Quick Guide to Biostatistics in Clinical Research: Types of Errors
Earlier in this article series, we looked at the importance of the hypothesis in clinical trials and clinical research. Now we will look at the types of statistical errors that can arise when you test your hypothesis. As a reminder, a null hypothesis (H0), states that there is no relationship between the predictor and the outcome variables. If the p-value associated with the clinical trial data is less than the pre-determined statistical significance level, α, then one must reject the null hypothesis. α is the significance level and is usually set at 0.05. If your p-value is greater than α then one accepts the null hypothesis. In this article, we are going to discuss the types of errors in hypothesis testing.
Type I vs Type II Error
There are two types of errors. Let’s say that the null hypothesis was, “The study drug has no effect on cholesterol level” and α was 0.05. If the statistical analysis revealed a p-value of 0.01, you would reject the null hypothesis. This means that the drug in your clinical trial has an effect on cholesterol levels. There is a 5% chance (because the significance testing cut off is 0.05) that your choice to reject the null hypothesis is wrong. If you reject the null hypothesis but in reality, the effect of the drug on the cholesterol levels of the clinical trial participants is basically indistinguishable from random chance, then this is a type I error. A type I error occurs when you have a false positive. This means that you have incorrectly accepted the alternative hypothesis but the drug actually has no real impact on cholesterol levels.
The second type of error can occur if one accepts the null hypothesis when in fact the alternative hypothesis (H1) is true. Using our previous example, if the p-value was 0.08, one would accept the null hypothesis. What if the drug actually has an effect on cholesterol levels? This would be a type II error, which is a false negative. You would have incorrectly concluded that the drug has no effect on cholesterol levels. The chance of incorrectly accepting the null hypothesis is represented by β. β is linked to both the effect size and the study power. If we increase α, β will increase and vice versa.
The Power of a Study
The power of a statistical analysis is (1-β). If β is set to 0.1, it means that there is a 10% chance that you will not detect a relationship between the study drug and the cholesterol levels, even though the drug has an effect on cholesterol. In other words, there is a 90% chance of identifying a true relationship between the predictor and outcome variables in your population.

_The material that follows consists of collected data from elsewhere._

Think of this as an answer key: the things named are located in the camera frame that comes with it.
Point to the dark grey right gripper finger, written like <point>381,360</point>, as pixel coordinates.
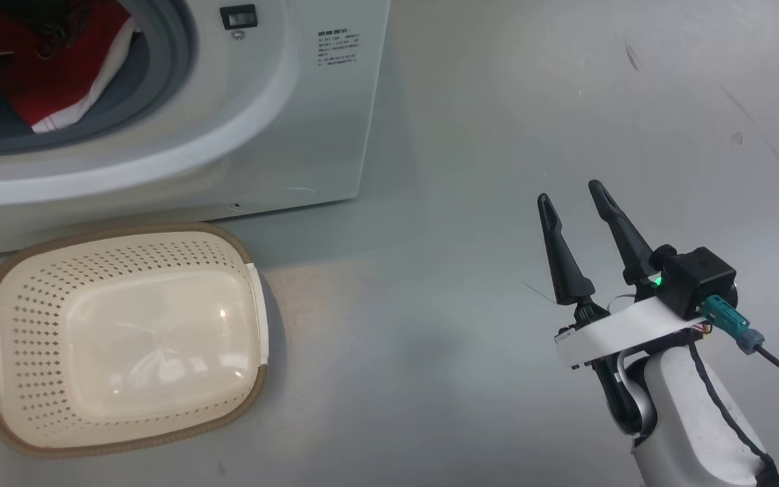
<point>629,247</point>
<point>565,270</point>

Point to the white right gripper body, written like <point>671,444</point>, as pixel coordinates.
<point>626,328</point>

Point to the red and white jersey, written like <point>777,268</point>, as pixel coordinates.
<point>51,74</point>

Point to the cream perforated laundry basket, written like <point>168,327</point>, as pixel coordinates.
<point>146,338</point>

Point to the white front-load washing machine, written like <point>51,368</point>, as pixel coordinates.
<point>261,122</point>

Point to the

Effect size and power are also closely related. If your effect size is large, for example, 75% of people whose parents had diabetes will develop diabetes themselves, then the true relationship between the variables will be easy to detect. This means that one can have a study with 90 or 95% power with a small sample size. If the effect size is small, for example, 2% of the people on medication for cholesterol will hallucinate, you will need a very large study population in order to see the relationship between intake of this medication and hallucination. Usually, the effect size is unknown when initiating a clinical trial. Power is affected by following factors:
- Sample size: Larger the sample size, higher the power
- Variance (σ2): Smaller the variance, higher the power
- Study design
One of the reasons we have these types of statistical errors is because no research study can examine the entire population. Therefore, research is conducted on a sample or subset of the entire population. This introduces sampling error. A sampling error occurs when the statistical values derived from individuals in the sample are generally different from the values of the entire population. This difference between the sample and the population values is called a sampling error.
So far in our series, we have discussed testing a hypothesis for a single population. If you are comparing the means of two different populations, it is assumed that the populations are both normal and that they have the same variance. In this case, the samples may be independent or paired.
Independent populations are similar in all their characteristics except the one character being studied. Paired samples usually involve data obtained by taking several measurements from the same people. These values are therefore not independent of each other.